Further, a lot of stocks might have lost their value, but they have been paying out dividends. Therefore, regular income seekers could consider dividend paying stocks. It is also important tool to sail through this period of volatility.
- A diversified portfolio is the key to success
Another important point to note is finding the right balance in the portfolio-mix, which is commonly remain invested throughout the market cycle should carry out proper research or seek help from financial advisors, whether it is a portfolio of securities or pooled investments. A good idea is to invest in a variety of assets like stocks, fixed deposits, gold coins, and real estate.
- Always create a contingency fund
Cash has always been the king and it is a good idea to maintain liquidity during unpredictable times. Therefore, one must earmark a separate amount of money for the rainy day or to pay bills for at least one year. In addition, one should have the right health insurance cover. Most of the insurers are either rolling-out new dedicated policies for protection against the Covid-19 flu or are offering them as an add-on cover to their existing policy, after WHO declared it as a pandemic.

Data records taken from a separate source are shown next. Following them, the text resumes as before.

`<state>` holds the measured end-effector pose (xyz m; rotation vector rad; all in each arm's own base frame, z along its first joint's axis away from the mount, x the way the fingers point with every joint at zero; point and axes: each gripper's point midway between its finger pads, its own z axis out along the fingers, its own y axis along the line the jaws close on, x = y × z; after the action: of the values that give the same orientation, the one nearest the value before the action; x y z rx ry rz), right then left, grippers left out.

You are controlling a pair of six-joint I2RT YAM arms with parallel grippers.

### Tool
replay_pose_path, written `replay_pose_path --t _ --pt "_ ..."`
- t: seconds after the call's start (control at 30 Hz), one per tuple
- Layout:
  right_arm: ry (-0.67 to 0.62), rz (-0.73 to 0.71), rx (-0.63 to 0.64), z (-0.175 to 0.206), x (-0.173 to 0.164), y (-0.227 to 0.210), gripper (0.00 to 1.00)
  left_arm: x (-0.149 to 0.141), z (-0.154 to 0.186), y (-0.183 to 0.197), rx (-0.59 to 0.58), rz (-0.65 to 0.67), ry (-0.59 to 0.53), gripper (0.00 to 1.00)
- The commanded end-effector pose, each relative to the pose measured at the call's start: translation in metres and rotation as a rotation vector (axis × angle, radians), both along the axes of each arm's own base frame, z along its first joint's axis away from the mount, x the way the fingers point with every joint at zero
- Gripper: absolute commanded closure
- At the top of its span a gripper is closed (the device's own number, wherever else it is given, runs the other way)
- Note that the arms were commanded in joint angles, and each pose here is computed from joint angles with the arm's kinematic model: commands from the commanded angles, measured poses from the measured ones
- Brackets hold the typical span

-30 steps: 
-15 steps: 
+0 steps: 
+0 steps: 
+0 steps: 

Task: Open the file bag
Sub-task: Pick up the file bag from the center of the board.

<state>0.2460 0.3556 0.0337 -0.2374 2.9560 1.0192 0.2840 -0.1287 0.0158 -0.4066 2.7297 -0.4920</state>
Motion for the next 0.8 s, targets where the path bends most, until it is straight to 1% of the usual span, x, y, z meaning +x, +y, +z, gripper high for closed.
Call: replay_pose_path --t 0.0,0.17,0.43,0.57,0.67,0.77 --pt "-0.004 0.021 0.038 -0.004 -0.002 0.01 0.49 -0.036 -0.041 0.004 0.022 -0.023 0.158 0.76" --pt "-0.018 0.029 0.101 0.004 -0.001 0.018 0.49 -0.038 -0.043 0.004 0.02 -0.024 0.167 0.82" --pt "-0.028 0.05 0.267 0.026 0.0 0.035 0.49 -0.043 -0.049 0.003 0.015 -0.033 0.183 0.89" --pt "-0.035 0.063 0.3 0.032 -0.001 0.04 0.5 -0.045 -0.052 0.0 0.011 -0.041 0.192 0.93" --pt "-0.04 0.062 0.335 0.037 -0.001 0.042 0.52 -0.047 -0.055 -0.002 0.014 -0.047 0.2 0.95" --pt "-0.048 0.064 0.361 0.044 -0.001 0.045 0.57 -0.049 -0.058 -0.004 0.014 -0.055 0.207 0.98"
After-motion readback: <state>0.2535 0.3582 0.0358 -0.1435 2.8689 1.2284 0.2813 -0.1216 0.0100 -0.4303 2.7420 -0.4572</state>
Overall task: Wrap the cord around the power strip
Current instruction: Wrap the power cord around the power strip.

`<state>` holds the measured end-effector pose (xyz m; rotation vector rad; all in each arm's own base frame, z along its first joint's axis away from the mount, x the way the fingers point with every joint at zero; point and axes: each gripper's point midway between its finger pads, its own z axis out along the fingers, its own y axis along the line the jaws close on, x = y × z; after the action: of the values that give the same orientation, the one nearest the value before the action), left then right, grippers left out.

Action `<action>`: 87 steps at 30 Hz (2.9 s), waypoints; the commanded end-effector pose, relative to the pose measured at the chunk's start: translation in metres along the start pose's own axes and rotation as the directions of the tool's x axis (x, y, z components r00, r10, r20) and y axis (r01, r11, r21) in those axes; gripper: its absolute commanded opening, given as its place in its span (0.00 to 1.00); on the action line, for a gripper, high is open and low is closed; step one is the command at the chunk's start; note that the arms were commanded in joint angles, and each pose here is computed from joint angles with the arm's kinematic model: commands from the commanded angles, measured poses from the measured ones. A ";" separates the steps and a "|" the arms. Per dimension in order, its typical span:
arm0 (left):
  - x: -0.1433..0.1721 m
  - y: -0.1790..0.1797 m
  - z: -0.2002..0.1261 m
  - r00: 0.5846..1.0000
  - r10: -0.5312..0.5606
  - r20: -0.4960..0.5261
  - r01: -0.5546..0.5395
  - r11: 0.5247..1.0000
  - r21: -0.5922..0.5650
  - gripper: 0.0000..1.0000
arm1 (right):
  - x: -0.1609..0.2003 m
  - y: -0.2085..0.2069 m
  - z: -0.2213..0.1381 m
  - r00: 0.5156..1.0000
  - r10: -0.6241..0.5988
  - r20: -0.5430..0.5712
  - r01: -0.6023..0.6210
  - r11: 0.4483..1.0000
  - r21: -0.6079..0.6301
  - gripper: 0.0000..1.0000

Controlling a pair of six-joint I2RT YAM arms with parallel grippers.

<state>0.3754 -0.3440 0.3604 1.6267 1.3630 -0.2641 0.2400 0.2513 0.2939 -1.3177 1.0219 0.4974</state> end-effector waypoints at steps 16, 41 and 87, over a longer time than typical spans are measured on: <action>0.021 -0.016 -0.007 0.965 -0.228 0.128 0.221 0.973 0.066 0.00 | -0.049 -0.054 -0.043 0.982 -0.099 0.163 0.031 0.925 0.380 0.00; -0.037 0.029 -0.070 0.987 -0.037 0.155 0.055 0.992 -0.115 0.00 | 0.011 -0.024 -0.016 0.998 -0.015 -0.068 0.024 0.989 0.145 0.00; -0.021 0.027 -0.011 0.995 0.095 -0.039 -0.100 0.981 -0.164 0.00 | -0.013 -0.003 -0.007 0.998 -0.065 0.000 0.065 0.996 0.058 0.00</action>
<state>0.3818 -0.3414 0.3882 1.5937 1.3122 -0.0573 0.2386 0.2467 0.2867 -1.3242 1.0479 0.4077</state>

Also read: 5 FTSE Stocks to Watch In A Market Crash
This is a period of unprecedented crisis as the world seems to be in an uncharted territory. It is not clear when the pandemic will end from the world and how much economic devastation it will lead to. While the stock market recovered quickly once governments started to pour in fiscal support, however, now they fear that the dent will be deeper than what was expected earlier. Therefore, there are speculations of a second stock market crash, which would lead to steep correction in prices of securities and could provide another opportunity for investors. But they should keep these tips in mind to maximise their gains – looks for fundamentally strong companies, stay away from bottom-fishing, remain invested throughout the market cycle, diversify and have a contingency fund.